The effect of graded hypertonic intracarotid infusions on drug delivery to experimental RG-2 gliomas.
Academic Article
Overview
abstract
The RG-2 brain tumor model was used to determine whether unidirectional transport of alpha-aminoisobutyric acid (AIB) into brain and tumor tissue was increased after an intracarotid infusion of one of six different hypertonic solutions of L-arabinose. Intracarotid infusion of hypertonic solutions that have been reported as subthreshold for normal brain were used to determine whether they would selectively increase blood-to-tissue transport in brain tumors. No increase in the transport rate constant (K) across RG-2 tumor capillaries resulted from the infusion of 0.8- to 1.4-osm solutions. Infusions of 1.6- and 1.8-osm solutions were also performed, and blood-to-tissue transport was measured under conditions that produce maximum blood-brain-barrier disruption; however, no increase in the transport rate across tumor capillaries was measured. In brain regions surrounding the tumor, there was a trend toward increasing K values associated with increasing osmolality of the infusate, but the magnitude of this increase was small.

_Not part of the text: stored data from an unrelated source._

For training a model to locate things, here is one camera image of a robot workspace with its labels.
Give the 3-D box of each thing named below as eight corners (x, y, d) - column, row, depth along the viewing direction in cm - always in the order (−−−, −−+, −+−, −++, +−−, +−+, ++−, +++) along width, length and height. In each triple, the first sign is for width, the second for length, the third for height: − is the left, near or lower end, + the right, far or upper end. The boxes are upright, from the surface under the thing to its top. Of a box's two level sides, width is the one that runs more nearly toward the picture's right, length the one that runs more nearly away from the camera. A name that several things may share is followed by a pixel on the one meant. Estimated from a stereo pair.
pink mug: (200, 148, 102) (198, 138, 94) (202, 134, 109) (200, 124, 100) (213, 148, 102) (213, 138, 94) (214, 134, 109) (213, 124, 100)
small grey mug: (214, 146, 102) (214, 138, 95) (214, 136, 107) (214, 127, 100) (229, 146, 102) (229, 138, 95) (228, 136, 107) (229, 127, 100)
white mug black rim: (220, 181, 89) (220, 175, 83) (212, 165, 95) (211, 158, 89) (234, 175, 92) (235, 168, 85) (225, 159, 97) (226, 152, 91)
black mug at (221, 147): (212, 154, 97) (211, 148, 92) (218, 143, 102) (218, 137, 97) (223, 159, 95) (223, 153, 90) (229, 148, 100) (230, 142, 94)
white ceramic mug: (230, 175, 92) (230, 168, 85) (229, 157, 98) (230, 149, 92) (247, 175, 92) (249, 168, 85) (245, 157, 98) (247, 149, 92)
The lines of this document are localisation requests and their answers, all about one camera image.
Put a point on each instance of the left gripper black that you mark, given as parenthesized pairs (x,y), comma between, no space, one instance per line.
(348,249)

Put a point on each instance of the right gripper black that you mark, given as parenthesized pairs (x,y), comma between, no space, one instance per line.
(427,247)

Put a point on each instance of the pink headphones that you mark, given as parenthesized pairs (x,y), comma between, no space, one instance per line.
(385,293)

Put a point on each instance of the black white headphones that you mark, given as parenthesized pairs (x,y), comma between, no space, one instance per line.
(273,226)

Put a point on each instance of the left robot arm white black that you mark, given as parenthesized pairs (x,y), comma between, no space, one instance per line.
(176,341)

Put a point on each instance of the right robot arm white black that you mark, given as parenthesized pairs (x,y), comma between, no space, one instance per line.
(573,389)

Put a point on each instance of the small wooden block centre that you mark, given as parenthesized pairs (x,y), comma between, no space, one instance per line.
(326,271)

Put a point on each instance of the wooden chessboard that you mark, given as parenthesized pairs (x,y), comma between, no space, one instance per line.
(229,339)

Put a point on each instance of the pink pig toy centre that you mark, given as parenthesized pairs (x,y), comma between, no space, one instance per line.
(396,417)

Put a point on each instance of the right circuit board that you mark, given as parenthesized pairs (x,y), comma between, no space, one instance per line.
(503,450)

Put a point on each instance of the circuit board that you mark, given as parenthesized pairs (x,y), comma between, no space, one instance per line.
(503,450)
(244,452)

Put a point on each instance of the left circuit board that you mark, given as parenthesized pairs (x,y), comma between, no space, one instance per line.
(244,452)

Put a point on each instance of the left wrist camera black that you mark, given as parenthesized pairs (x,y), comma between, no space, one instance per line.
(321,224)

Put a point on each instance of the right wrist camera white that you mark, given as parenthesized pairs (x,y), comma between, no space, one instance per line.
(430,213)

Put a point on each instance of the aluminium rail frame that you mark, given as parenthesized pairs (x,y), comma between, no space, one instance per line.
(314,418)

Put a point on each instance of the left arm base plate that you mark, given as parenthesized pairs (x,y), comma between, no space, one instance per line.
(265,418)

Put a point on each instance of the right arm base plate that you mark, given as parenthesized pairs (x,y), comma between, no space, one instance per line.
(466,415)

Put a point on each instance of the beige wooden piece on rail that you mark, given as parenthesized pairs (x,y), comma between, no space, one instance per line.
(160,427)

There was a progressive increase in the K of tumor-free brain regions. This increase correlated with increasing osmolality of the infusate (0.8 to 1.8 osm). We conclude that intracarotid infusion of hypertonic solutions of L-arabinose does not increase the rate of delivery of water-soluble drugs to experimental RG-2 brain tumors. In this situation, the use of hypertonic infusions may be counterproductive and result in a greater delivery to and exposure of surrounding and normal brain tissue to levels of chemotherapeutic drugs which are potentially neurotoxic.